All of lore.kernel.org
 help / color / mirror / Atom feed
From: Mathieu Desnoyers <mathieu.desnoyers@efficios.com>
To: Boqun Feng <boqun.feng@gmail.com>
Cc: "Paul E. McKenney" <paulmck@linux.vnet.ibm.com>,
	Peter Zijlstra <peterz@infradead.org>,
	linux-kernel <linux-kernel@vger.kernel.org>,
	Andrew Hunter <ahh@google.com>,
	maged michael <maged.michael@gmail.com>,
	gromer <gromer@google.com>, Avi Kivity <avi@scylladb.com>,
	Benjamin Herrenschmidt <benh@kernel.crashing.org>,
	Paul Mackerras <paulus@samba.org>,
	Michael Ellerman <mpe@ellerman.id.au>,
	Dave Watson <davejwatson@fb.com>,
	Alan Stern <stern@rowland.harvard.edu>,
	Will Deacon <will.deacon@arm.com>,
	Andy Lutomirski <luto@kernel.org>,
	linux-arch <linux-arch@vger.kernel.org>
Subject: Re: [RFC PATCH v3 1/2] membarrier: Provide register expedited private command
Date: Sun, 24 Sep 2017 14:23:04 +0000 (UTC)	[thread overview]
Message-ID: <1879888051.17397.1506262984228.JavaMail.zimbra@efficios.com> (raw)
In-Reply-To: <20170924133038.GA8673@tardis>

----- On Sep 24, 2017, at 9:30 AM, Boqun Feng boqun.feng@gmail.com wrote:

> On Fri, Sep 22, 2017 at 03:10:10PM +0000, Mathieu Desnoyers wrote:
>> ----- On Sep 22, 2017, at 4:59 AM, Boqun Feng boqun.feng@gmail.com wrote:
>> 
>> > On Tue, Sep 19, 2017 at 06:13:41PM -0400, Mathieu Desnoyers wrote:
>> > [...]
>> >> +static inline void membarrier_arch_sched_in(struct task_struct *prev,
>> >> +		struct task_struct *next)
>> >> +{
>> >> +	/*
>> >> +	 * Only need the full barrier when switching between processes.
>> >> +	 */
>> >> +	if (likely(!test_ti_thread_flag(task_thread_info(next),
>> >> +			TIF_MEMBARRIER_PRIVATE_EXPEDITED)
>> >> +				|| prev->mm == next->mm))
>> > 
>> > And we also don't need the smp_mb() if !prev->mm, because switching from
>> > kernel to user will have a smp_mb() implied by mmdrop()?
>> 
>> Right.

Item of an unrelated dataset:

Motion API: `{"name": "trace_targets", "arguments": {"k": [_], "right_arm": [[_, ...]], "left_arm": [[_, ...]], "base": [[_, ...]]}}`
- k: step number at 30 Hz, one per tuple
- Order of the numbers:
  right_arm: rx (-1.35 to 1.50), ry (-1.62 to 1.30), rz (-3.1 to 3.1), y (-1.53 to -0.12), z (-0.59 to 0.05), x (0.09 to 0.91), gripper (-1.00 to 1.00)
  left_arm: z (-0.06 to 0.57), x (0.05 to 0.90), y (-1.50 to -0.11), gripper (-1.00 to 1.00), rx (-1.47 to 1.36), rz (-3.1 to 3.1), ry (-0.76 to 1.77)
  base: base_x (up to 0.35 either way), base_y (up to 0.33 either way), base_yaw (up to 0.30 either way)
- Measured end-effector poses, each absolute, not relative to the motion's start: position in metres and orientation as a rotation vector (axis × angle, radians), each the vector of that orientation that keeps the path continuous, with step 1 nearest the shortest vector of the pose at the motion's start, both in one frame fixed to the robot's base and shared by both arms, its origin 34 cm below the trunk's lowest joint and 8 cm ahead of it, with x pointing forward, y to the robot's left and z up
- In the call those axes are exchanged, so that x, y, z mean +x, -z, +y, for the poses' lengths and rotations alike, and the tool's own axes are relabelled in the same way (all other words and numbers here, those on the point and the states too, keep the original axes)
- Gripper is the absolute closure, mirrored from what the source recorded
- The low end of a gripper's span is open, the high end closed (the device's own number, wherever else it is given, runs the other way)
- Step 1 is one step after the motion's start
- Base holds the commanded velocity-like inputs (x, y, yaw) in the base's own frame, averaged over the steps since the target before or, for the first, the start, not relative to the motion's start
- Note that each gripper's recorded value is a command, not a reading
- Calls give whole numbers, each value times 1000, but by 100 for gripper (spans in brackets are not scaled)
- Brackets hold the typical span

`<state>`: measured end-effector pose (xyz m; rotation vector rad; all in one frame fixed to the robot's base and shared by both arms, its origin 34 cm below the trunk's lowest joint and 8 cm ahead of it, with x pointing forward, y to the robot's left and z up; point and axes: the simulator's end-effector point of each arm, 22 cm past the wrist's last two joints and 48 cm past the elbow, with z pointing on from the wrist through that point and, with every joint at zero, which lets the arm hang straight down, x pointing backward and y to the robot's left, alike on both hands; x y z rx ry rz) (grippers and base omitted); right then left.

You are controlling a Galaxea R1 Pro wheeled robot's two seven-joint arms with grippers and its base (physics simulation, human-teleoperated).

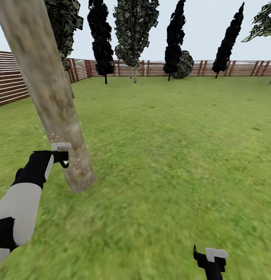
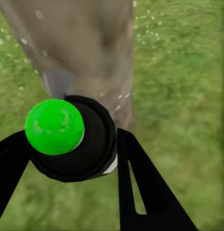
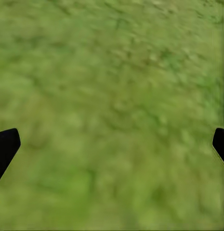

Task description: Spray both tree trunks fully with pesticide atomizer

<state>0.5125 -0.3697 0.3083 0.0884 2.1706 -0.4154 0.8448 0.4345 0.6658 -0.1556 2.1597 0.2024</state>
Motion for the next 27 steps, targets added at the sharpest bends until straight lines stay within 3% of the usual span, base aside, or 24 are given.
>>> {"name": "trace_targets", "arguments": {"k": [11, 20, 27], "right_arm": [[87, 415, 2171, -308, -369, 512, -100], [88, 415, 2172, -308, -369, 512, -100], [87, 414, 2172, -308, -369, 512, -100]], "left_arm": [[439, 843, -664, 100, -159, 2162, -214], [438, 840, -654, 100, -162, 2181, -220], [438, 839, -652, 100, -159, 2185, -223]], "base": [[125, -260, 167], [235, -192, 24], [241, -184, 259]]}}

And we also don't need it when switching from userspace to kernel
> 
> Yep, but this case is covered already, as I think we don't allow kernel
> thread to have TIF_MEMBARRIER_PRIVATE_EXPEDITED set, right?

Good point.

> 
>> thread neither. Something like this:
>> 
>> static inline void membarrier_arch_sched_in(struct task_struct *prev,
>>                 struct task_struct *next)
>> {
>>         /*
>>          * Only need the full barrier when switching between processes.
>>          * Barrier when switching from kernel to userspace is not
>>          * required here, given that it is implied by mmdrop(). Barrier
>>          * when switching from userspace to kernel is not needed after
>>          * store to rq->curr.
>>          */
>>         if (likely(!test_ti_thread_flag(task_thread_info(next),
>>                         TIF_MEMBARRIER_PRIVATE_EXPEDITED)
>>                         || !prev->mm || !next->mm || prev->mm == next->mm))
> 
> , so no need to test next->mm here.
> 

Right, it's redundant wrt testing the thread flag.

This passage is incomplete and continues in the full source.